BEGIN

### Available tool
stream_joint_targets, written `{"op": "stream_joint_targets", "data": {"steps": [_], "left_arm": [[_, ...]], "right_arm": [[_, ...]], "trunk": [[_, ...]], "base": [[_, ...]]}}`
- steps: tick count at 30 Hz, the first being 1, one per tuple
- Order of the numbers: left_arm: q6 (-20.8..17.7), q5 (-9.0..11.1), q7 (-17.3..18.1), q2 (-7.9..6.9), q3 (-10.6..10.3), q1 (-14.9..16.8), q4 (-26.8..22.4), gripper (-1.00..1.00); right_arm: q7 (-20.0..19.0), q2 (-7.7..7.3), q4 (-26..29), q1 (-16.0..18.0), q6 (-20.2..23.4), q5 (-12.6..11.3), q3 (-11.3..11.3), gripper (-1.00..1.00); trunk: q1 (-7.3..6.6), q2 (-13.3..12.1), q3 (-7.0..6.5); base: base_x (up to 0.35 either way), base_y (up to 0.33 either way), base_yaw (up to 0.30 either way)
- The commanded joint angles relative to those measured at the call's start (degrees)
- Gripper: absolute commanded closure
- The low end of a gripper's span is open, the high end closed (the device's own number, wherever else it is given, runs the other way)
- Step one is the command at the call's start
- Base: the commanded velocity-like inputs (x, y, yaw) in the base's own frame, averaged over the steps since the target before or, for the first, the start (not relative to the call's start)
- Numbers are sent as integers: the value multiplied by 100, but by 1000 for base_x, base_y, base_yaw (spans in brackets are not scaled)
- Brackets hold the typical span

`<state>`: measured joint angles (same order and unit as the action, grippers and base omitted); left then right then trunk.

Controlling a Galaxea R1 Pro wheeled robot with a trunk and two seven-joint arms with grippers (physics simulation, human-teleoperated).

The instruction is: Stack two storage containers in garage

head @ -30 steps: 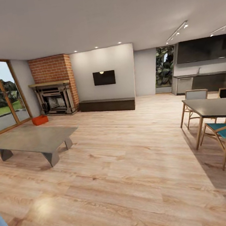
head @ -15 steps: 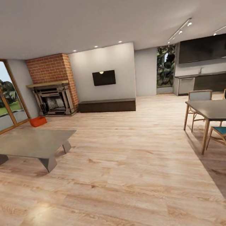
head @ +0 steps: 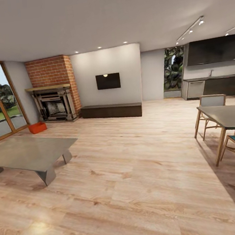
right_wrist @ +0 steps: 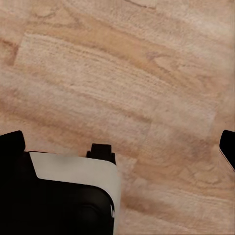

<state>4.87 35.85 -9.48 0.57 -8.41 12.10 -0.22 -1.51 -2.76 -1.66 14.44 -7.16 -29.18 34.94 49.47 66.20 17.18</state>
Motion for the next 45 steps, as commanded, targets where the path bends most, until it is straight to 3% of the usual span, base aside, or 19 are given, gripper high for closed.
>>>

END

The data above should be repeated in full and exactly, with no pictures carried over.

● RESPONSE TO THE EXERCISE
### Available tool
stream_joint_targets, written `{"op": "stream_joint_targets", "data": {"steps": [_], "left_arm": [[_, ...]], "right_arm": [[_, ...]], "trunk": [[_, ...]], "base": [[_, ...]]}}`
- steps: tick count at 30 Hz, the first being 1, one per tuple
- Order of the numbers: left_arm: q6 (-20.8..17.7), q5 (-9.0..11.1), q7 (-17.3..18.1), q2 (-7.9..6.9), q3 (-10.6..10.3), q1 (-14.9..16.8), q4 (-26.8..22.4), gripper (-1.00..1.00); right_arm: q7 (-20.0..19.0), q2 (-7.7..7.3), q4 (-26..29), q1 (-16.0..18.0), q6 (-20.2..23.4), q5 (-12.6..11.3), q3 (-11.3..11.3), gripper (-1.00..1.00); trunk: q1 (-7.3..6.6), q2 (-13.3..12.1), q3 (-7.0..6.5); base: base_x (up to 0.35 either way), base_y (up to 0.33 either way), base_yaw (up to 0.30 either way)
- The commanded joint angles relative to those measured at the call's start (degrees)
- Gripper: absolute commanded closure
- The low end of a gripper's span is open, the high end closed (the device's own number, wherever else it is given, runs the other way)
- Step one is the command at the call's start
- Base: the commanded velocity-like inputs (x, y, yaw) in the base's own frame, averaged over the steps since the target before or, for the first, the start (not relative to the call's start)
- Numbers are sent as integers: the value multiplied by 100, but by 1000 for base_x, base_y, base_yaw (spans in brackets are not scaled)
- Brackets hold the typical span

`<state>`: measured joint angles (same order and unit as the action, grippers and base omitted); left then right then trunk.

Controlling a Galaxea R1 Pro wheeled robot with a trunk and two seven-joint arms with grippers (physics simulation, human-teleoperated).

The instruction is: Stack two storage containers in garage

head @ -30 steps: 
head @ -15 steps: 
head @ +0 steps: 
right_wrist @ +0 steps: 

<state>4.87 35.85 -9.48 0.57 -8.41 12.10 -0.22 -1.51 -2.76 -1.66 14.44 -7.16 -29.18 34.94 49.47 66.20 17.18</state>
Motion for the next 45 steps, as commanded, targets where the path bends most, until it is straight to 3% of the usual span, base aside, or 19 are given, gripper high for closed.
>>>

For this exercise, nothing more remains to be given.